2015 GSA Annual Meeting in Baltimore, Maryland, USA (1-4 November 2015)

Paper No. 64-3
Presentation Time: 2:05 PM

TYPE IB DIAMOND FORMATION RELATED TO GONDWANA ASSEMBLY: EVIDENCE FROM RE-OS ISOTOPIC COMPOSITIONS OF WEST AFRICAN SULPHIDE INCLUSIONS


SMIT, Karen V., Gemological Institute of America, 50 West 47 Street, New York, NY 10036, SHIREY, Steven B., Department of Terrestrial Magnetism, Carnegie Institution of Washington, 5241 Broad Branch Road, NW, Washington, DC 20015 and WANG, Wuyi, Gemological Institute of America, New York, NY 10036, ksmit@gia.edu

Re-Os analyses of sulphides in Type Ib alluvial diamonds from Zimmi (Sierra Leone) are the first-ever analyses on Ib diamonds and diamonds from West Africa, providing the opportunity to better understand West African craton assembly and modification processes. In many cratons worldwide, ages obtained from diamond inclusions can be linked to tectonothermal events in the lithosphere. Not only can diamond formation be related to early Archaean craton formation1,2, but many younger lherzolitic and eclogitic diamonds track orogenic events along craton margins3, craton assembly4,5, metasomatic reworking6 and keel and diamond destructive events7. Ten eclogitic sulphides from 3 diamonds, have Re-Os isotopic compositions that fall along Pan-African age arrays (~650 Ma), correlating with the assembly of Gondwana that is recorded in the Rokelide orogen along the SW margin of the Man shield8.

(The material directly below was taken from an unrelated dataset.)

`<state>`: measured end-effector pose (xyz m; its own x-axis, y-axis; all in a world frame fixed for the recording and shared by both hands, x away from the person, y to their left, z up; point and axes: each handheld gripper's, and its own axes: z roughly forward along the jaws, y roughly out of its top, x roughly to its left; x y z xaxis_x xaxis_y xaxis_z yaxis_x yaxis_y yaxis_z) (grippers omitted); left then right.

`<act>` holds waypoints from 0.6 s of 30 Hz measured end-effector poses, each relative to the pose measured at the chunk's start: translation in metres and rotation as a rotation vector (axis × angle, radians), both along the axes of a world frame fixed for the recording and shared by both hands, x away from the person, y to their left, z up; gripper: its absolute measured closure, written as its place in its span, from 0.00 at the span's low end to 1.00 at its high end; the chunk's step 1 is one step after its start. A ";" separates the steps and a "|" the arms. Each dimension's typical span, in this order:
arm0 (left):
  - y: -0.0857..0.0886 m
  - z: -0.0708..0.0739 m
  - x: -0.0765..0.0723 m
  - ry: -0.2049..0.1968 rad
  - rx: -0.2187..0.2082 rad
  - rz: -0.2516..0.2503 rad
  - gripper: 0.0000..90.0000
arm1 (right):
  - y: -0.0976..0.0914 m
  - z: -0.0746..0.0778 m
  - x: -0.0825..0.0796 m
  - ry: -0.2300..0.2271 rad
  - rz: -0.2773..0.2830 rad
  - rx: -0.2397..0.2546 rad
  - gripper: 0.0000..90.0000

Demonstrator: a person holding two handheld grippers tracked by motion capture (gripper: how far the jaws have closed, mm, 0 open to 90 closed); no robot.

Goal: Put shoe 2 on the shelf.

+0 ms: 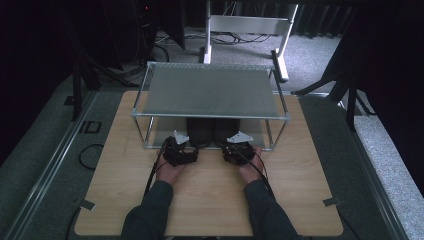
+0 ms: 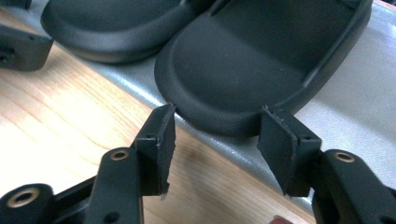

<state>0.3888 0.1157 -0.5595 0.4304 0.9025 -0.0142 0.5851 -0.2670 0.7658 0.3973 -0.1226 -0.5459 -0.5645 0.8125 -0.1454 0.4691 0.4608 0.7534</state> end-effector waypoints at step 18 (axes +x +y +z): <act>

Initial 187Os/188Os obtained from age arrays are between 1.5 and 2.2, extremely radiogenic compared to the O-chondrite reservoir at 650 Ma (187Os/188Os = 0.123879). These radiogenic 187Os/188Os can only evolve in a source with high Re/Os ratios (50 to 100): achieved though long-term isolation from the convecting mantle and typical in MORB10. This suggests the sulphides were derived from older eclogitic protoliths that have mafic oceanic crust precursors, possibly Archaean low-Mg eclogites from the nearby Koidu kimberlite11. The sulphides were then encapsulated during Pan-African diamond growth from carbon-bearing fluids remobilised during continental collision.

Host diamonds for these sulphides are Type Ib: rare diamonds that still preserve nitrogen as single atoms (C centre), rather than more common nitrogen pairs (A centre) and nitrogen aggregates (B centre). C centres in Zimmi diamonds require that they did not experience temperatures above 700 °C for any extended period, suggesting that after formation the diamonds were rapidly exhumed to shallower depths in the lithosphere, likely through tectonic uplift following continent collision.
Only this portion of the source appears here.